Segundo a sindicalista, o Executivo propôs o pagamento de R$ 700 de auxílio-alimentação para servidores efetivos e R$ 500 de auxílio-saúde para aposentados. A proposta, no entanto, ainda será analisada pelos sindicatos antes de qualquer posicionamento oficial.

“Os sindicatos vão se reunir para avaliar e dar uma resposta. Ainda esta semana devemos discutir e encaminhar esse debate também na Assembleia Legislativa”, afirmou.

Rosana destacou que, apesar da proposta, pontos importantes da pauta da educação ainda não foram contemplados, como o Reajuste Geral Anual (RGA) e a recomposição da tabela salarial.
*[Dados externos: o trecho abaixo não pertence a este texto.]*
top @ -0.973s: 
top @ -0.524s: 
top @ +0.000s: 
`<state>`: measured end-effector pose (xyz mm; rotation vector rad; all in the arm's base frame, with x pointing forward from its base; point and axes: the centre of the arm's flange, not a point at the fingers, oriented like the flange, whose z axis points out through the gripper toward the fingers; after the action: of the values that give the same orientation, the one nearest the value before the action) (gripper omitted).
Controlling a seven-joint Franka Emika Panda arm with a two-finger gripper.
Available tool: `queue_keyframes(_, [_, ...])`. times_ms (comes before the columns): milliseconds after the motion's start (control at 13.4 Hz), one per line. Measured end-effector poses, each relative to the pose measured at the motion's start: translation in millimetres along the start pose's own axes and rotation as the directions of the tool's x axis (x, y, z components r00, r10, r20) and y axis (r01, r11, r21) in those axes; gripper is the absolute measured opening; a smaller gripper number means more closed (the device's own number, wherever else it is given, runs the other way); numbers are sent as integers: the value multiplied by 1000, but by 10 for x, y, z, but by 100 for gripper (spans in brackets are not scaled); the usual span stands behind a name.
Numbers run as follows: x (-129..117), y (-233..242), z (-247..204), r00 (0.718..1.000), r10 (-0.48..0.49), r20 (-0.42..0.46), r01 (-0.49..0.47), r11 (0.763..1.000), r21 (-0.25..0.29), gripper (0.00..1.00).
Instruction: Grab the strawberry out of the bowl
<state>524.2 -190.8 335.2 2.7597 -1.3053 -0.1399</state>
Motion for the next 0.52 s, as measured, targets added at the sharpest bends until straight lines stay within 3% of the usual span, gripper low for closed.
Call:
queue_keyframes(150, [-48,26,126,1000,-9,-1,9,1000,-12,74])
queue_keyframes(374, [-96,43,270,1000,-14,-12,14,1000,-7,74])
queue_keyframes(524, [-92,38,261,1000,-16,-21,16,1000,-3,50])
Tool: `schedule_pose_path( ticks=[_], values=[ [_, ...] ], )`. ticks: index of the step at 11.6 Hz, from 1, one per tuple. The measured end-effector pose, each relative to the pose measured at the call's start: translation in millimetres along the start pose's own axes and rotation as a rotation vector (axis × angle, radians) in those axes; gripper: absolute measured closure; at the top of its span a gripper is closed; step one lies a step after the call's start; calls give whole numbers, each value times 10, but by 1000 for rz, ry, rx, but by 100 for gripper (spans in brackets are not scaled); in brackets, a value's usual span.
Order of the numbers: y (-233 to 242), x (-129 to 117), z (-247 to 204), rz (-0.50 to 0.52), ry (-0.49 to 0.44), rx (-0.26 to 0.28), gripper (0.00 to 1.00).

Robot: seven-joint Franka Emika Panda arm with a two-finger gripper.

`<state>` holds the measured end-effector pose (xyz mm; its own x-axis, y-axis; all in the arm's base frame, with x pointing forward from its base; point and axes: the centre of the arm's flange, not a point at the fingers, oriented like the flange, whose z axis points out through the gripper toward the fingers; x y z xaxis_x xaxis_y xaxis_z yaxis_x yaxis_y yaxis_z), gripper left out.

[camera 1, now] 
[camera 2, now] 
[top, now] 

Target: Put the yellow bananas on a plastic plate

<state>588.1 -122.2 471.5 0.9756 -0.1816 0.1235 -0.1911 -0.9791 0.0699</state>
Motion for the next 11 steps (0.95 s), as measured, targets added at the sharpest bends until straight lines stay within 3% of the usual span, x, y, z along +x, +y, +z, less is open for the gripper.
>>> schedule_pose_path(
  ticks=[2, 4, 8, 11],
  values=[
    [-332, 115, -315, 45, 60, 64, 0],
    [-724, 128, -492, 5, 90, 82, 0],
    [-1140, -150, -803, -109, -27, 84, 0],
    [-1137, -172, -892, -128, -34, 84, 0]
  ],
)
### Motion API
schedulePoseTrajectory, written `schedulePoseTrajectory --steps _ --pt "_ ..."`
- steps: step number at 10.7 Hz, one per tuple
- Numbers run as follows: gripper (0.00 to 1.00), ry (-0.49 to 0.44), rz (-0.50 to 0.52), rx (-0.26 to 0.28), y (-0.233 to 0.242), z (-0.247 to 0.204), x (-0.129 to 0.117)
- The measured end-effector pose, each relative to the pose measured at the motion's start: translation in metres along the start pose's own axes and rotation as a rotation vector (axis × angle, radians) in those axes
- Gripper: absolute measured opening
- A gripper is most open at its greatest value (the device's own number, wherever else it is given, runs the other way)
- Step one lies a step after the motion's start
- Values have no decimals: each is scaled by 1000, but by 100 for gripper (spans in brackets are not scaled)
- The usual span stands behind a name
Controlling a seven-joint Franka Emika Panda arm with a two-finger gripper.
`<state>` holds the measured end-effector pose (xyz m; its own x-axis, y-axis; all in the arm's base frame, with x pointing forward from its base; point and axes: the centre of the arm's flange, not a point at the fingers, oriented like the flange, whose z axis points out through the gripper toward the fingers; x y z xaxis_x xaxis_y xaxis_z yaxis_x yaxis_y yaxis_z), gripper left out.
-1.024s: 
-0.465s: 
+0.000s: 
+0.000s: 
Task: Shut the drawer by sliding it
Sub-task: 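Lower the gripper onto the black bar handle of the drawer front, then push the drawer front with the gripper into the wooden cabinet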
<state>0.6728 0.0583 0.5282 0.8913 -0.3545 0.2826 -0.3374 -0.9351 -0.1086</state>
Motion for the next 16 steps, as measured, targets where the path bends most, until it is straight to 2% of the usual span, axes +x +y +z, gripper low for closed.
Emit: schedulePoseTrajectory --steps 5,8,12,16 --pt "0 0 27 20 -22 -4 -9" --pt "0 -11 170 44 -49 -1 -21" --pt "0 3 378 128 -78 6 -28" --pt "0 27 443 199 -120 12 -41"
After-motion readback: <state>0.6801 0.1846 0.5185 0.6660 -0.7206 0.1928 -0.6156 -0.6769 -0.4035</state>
“Essa proposta não inclui o RGA. Além disso, temos outras pautas fundamentais, como o retorno da nossa tabela, que beneficia toda a categoria”, pontuou.

A presidente também informou que busca uma reunião com o secretário estadual de Educação, prevista possivelmente para sexta-feira, para avançar nas negociações.

“Estamos aguardando a confirmação de uma agenda. Existe uma expectativa de que o governo possa atender pautas antigas antes do fim do mandato”, disse.

Mesmo com as tratativas em andamento, o sindicato reforçou a convocação para o ato marcado para o dia 1º de abril, às 8h, em frente ao Palácio Rio Branco.

“Não desistimos da nossa pauta. Vamos seguir mobilizados. Todos juntos no dia 1º, em frente ao Palácio”, concluiu Rosana.

A mobilização faz parte das ações da categoria em busca de valorização profissional e recomposição das perdas salariais, que, segundo o sindicato, variam entre R$ 500 e R$ 2.610.